WHAT IS EXPECTED:
If a line contains "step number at", it is the last one to write out; begin with the first line of the records and copy each exactly.

DATA FOR REVIEW:
——————
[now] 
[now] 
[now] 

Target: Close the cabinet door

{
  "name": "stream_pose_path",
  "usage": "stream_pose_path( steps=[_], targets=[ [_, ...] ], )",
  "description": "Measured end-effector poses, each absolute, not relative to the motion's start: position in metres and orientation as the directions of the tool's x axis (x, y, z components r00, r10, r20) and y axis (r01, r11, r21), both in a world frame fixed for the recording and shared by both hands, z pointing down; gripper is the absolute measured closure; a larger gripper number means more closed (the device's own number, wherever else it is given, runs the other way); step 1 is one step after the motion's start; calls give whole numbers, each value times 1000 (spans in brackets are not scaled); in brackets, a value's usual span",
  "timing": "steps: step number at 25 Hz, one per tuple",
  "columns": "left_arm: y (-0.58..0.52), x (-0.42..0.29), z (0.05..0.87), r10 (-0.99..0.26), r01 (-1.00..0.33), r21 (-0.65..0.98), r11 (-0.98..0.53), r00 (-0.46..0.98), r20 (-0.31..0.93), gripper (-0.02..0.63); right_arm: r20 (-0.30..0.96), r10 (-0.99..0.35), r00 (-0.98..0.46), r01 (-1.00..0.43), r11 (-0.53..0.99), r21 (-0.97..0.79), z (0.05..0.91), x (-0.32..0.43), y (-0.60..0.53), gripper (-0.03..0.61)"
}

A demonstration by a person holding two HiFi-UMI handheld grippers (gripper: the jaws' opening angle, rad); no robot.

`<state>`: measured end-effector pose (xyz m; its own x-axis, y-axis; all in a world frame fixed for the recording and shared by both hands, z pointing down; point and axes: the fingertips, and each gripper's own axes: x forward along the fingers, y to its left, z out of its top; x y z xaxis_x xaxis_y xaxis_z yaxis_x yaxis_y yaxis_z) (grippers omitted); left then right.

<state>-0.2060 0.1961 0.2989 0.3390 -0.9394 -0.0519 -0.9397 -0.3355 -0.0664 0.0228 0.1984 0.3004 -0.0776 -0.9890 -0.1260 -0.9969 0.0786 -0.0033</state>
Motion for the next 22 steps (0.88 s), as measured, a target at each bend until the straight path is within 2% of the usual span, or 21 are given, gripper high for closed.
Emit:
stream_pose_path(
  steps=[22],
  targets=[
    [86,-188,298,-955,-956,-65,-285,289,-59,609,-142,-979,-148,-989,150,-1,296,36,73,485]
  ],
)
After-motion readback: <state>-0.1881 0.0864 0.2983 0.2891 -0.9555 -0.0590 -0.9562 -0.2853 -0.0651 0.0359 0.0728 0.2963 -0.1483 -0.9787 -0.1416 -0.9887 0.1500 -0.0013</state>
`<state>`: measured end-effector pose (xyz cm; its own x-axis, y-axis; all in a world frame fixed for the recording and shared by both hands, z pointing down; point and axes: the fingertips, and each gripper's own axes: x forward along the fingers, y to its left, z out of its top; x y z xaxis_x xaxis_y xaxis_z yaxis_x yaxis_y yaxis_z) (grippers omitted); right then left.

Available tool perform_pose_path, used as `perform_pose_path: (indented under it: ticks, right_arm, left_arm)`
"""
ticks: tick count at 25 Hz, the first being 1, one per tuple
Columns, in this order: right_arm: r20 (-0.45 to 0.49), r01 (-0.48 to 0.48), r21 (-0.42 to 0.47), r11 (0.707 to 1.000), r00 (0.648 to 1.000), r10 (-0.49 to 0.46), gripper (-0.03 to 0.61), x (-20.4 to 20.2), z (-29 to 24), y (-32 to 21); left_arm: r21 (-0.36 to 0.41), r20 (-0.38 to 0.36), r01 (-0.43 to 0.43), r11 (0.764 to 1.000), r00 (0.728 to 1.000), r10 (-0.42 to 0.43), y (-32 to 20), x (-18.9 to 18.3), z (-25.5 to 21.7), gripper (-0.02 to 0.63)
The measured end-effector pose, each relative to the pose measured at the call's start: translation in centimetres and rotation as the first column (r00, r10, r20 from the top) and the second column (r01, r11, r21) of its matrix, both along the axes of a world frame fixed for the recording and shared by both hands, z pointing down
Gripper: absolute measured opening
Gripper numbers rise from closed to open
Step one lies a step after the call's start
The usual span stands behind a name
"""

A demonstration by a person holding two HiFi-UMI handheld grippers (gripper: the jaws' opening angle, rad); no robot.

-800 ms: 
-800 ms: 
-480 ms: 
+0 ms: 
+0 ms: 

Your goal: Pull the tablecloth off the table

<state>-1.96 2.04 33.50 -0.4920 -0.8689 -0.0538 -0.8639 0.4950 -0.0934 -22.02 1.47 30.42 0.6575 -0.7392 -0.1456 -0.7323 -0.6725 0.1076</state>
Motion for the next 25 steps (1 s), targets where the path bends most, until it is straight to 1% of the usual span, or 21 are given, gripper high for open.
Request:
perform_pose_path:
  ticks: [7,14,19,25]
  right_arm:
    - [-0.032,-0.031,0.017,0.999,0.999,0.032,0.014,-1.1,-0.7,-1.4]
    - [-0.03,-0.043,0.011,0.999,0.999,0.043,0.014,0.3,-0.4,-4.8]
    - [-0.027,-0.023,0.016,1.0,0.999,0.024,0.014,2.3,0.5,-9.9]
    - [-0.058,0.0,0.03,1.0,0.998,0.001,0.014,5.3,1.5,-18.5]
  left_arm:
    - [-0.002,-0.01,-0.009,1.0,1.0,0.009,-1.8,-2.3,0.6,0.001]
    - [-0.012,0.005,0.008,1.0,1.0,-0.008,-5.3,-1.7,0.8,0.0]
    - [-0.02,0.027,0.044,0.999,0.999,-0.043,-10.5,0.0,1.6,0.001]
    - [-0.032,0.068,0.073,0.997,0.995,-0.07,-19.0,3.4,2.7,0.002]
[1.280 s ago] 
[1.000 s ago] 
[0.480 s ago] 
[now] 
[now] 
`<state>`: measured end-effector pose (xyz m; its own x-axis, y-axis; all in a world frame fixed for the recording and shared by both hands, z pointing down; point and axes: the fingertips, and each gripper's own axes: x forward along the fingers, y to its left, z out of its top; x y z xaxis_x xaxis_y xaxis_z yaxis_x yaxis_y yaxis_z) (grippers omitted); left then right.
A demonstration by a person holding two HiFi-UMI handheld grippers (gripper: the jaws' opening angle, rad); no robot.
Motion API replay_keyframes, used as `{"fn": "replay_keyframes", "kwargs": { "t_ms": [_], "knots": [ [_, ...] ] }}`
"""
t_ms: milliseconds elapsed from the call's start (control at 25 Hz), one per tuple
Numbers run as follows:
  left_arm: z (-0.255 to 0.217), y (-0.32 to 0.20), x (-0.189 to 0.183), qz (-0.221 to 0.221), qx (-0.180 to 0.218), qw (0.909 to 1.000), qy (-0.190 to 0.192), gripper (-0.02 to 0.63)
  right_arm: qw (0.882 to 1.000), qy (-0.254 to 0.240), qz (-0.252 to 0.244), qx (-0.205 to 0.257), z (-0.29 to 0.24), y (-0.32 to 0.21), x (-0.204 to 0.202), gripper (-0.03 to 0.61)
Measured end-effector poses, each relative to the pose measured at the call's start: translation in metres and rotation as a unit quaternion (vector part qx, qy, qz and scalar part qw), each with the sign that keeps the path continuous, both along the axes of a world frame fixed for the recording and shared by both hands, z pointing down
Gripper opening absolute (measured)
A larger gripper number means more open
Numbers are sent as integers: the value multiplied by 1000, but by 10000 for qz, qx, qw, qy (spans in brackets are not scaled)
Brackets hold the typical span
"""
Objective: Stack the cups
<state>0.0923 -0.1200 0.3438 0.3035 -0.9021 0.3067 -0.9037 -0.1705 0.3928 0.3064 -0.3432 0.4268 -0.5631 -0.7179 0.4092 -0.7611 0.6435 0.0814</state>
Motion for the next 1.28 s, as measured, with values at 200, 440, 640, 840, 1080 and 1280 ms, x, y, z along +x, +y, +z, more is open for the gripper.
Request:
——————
REPLY TO THE TASK:
[now] 
[now] 
[now] 

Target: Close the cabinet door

{
  "name": "stream_pose_path",
  "usage": "stream_pose_path( steps=[_], targets=[ [_, ...] ], )",
  "description": "Measured end-effector poses, each absolute, not relative to the motion's start: position in metres and orientation as the directions of the tool's x axis (x, y, z components r00, r10, r20) and y axis (r01, r11, r21), both in a world frame fixed for the recording and shared by both hands, z pointing down; gripper is the absolute measured closure; a larger gripper number means more closed (the device's own number, wherever else it is given, runs the other way); step 1 is one step after the motion's start; calls give whole numbers, each value times 1000 (spans in brackets are not scaled); in brackets, a value's usual span",
  "timing": "steps: step number at 25 Hz, one per tuple",

An answer has been given, and the exercise is complete.